⟨

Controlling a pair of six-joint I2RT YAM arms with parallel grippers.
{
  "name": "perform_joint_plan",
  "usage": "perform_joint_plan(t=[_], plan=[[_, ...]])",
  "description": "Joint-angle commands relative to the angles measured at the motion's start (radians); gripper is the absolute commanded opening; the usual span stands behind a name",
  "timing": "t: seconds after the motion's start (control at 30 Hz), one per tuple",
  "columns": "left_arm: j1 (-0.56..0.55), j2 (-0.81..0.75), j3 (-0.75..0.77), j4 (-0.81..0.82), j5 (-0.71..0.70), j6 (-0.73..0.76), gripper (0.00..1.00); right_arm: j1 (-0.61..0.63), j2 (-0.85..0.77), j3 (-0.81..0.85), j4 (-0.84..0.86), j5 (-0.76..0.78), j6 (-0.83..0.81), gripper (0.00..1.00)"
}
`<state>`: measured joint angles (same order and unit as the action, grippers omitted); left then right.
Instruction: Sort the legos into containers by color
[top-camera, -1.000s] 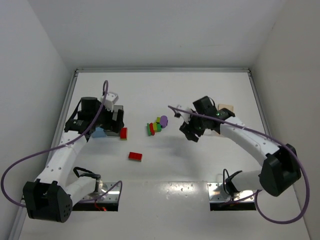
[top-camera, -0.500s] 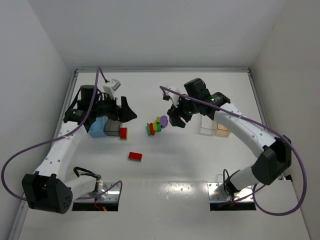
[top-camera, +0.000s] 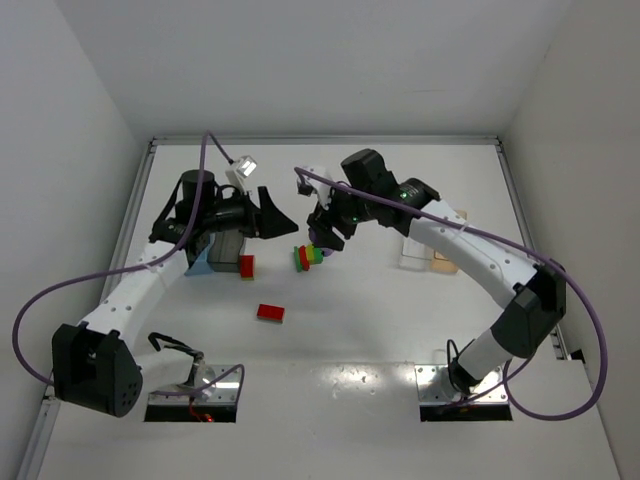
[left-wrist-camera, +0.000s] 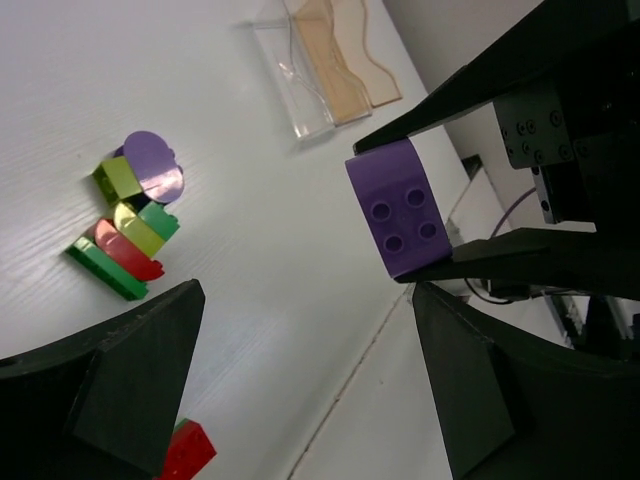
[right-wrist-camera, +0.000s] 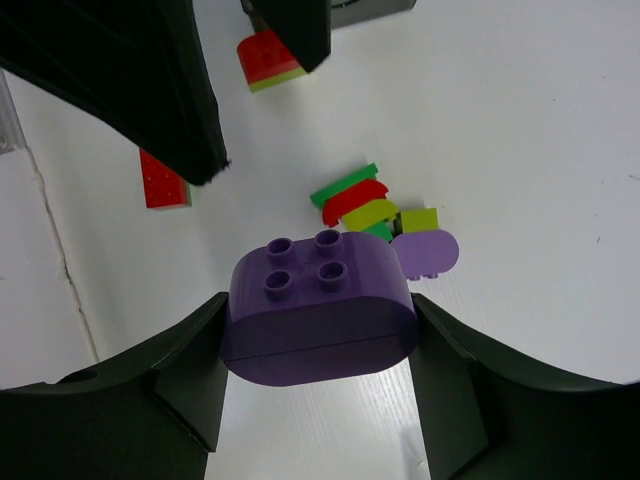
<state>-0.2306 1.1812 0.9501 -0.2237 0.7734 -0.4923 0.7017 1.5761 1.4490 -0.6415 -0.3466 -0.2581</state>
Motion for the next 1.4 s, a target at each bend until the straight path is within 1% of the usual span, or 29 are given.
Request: perform_joint_plan(t=[0.0,0.07,0.13,0.43,0.53,0.7,0.73,0.9,0.93,1.03,1.07,1.1,1.23,1.37], plan=[[-0.022,0.005,-0.017,0.179,0.064,-0.123,0.92,0.021,-0.002,0.051,0.052,-0.028,0.03,0.0],[-0.033,0.027,-0.017,0.213,0.064,-0.156,0.92,0.031,0.007,0.06,0.052,-0.028,0.03,0.0],[-0.044,0.041,-0.005,0.213,0.064,-0.166,0.91,0.044,0.018,0.07,0.052,-0.028,0.03,0.0],[-0.064,0.069,0.013,0.213,0.064,-0.166,0.88,0.084,0.068,0.111,0.052,-0.009,0.03,0.01],[-0.064,0.069,0.013,0.213,0.064,-0.166,0.86,0.093,0.077,0.111,0.052,0.012,0.019,0.01],[-0.075,0.078,0.013,0.213,0.064,-0.166,0.8,0.102,0.087,0.111,0.062,0.044,0.019,0.01],[-0.075,0.078,0.013,0.213,0.064,-0.166,0.76,0.102,0.087,0.111,0.062,0.044,0.019,0.01],[-0.084,0.078,0.013,0.213,0.064,-0.157,0.72,0.102,0.096,0.12,0.071,0.075,0.019,0.01],[-0.084,0.078,0.013,0.213,0.064,-0.157,0.67,0.102,0.096,0.12,0.071,0.086,0.019,0.01],[-0.084,0.078,0.004,0.213,0.064,-0.157,0.58,0.102,0.096,0.12,0.071,0.086,0.01,0.01],[-0.084,0.078,-0.005,0.213,0.064,-0.157,0.56,0.102,0.096,0.12,0.071,0.095,0.01,0.01],[-0.084,0.078,-0.005,0.213,0.073,-0.157,0.55,0.102,0.096,0.12,0.071,0.095,0.01,0.01],[-0.084,0.078,-0.025,0.213,0.083,-0.157,0.55,0.102,0.096,0.12,0.082,0.129,0.01,0.01],[-0.084,0.069,-0.036,0.213,0.083,-0.157,0.55,0.102,0.096,0.131,0.082,0.129,0.01,0.01]])
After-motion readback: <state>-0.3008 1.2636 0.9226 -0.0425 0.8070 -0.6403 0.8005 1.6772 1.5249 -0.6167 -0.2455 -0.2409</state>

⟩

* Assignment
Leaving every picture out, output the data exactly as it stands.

* Task answer
Controlling a pair of six-joint I2RT YAM arms with parallel grippers.
{
  "name": "perform_joint_plan",
  "usage": "perform_joint_plan(t=[_], plan=[[_, ...]])",
  "description": "Joint-angle commands relative to the angles measured at the motion's start (radians); gripper is the absolute commanded opening; the usual span stands behind a name",
  "timing": "t: seconds after the motion's start (control at 30 Hz), one per tuple",
  "columns": "left_arm: j1 (-0.56..0.55), j2 (-0.81..0.75), j3 (-0.75..0.77), j4 (-0.81..0.82), j5 (-0.71..0.70), j6 (-0.73..0.76), gripper (0.00..1.00); right_arm: j1 (-0.61..0.63), j2 (-0.85..0.77), j3 (-0.81..0.85), j4 (-0.84..0.86), j5 (-0.76..0.78), j6 (-0.83..0.81), gripper (0.00..1.00)"
}
`<state>`: measured joint angles (same order and unit as the action, grippers omitted); left then right.
Instruction: Sort the legos into containers by color
[top-camera, -1.000s] 
[top-camera, -0.500s] 
[top-camera, +0.000s] 
[left-wrist-camera, +0.000s] 
[right-wrist-camera, +0.000s] 
<state>-0.2306 1.1812 0.9501 -0.2237 0.7734 -0.4923 0.7017 1.5761 1.4490 -0.6415 -0.3466 -0.2581</state>
Motion for the next 1.4 s, a target at each bend until the straight path is within 1% of the usual span, or 29 are given.
Request: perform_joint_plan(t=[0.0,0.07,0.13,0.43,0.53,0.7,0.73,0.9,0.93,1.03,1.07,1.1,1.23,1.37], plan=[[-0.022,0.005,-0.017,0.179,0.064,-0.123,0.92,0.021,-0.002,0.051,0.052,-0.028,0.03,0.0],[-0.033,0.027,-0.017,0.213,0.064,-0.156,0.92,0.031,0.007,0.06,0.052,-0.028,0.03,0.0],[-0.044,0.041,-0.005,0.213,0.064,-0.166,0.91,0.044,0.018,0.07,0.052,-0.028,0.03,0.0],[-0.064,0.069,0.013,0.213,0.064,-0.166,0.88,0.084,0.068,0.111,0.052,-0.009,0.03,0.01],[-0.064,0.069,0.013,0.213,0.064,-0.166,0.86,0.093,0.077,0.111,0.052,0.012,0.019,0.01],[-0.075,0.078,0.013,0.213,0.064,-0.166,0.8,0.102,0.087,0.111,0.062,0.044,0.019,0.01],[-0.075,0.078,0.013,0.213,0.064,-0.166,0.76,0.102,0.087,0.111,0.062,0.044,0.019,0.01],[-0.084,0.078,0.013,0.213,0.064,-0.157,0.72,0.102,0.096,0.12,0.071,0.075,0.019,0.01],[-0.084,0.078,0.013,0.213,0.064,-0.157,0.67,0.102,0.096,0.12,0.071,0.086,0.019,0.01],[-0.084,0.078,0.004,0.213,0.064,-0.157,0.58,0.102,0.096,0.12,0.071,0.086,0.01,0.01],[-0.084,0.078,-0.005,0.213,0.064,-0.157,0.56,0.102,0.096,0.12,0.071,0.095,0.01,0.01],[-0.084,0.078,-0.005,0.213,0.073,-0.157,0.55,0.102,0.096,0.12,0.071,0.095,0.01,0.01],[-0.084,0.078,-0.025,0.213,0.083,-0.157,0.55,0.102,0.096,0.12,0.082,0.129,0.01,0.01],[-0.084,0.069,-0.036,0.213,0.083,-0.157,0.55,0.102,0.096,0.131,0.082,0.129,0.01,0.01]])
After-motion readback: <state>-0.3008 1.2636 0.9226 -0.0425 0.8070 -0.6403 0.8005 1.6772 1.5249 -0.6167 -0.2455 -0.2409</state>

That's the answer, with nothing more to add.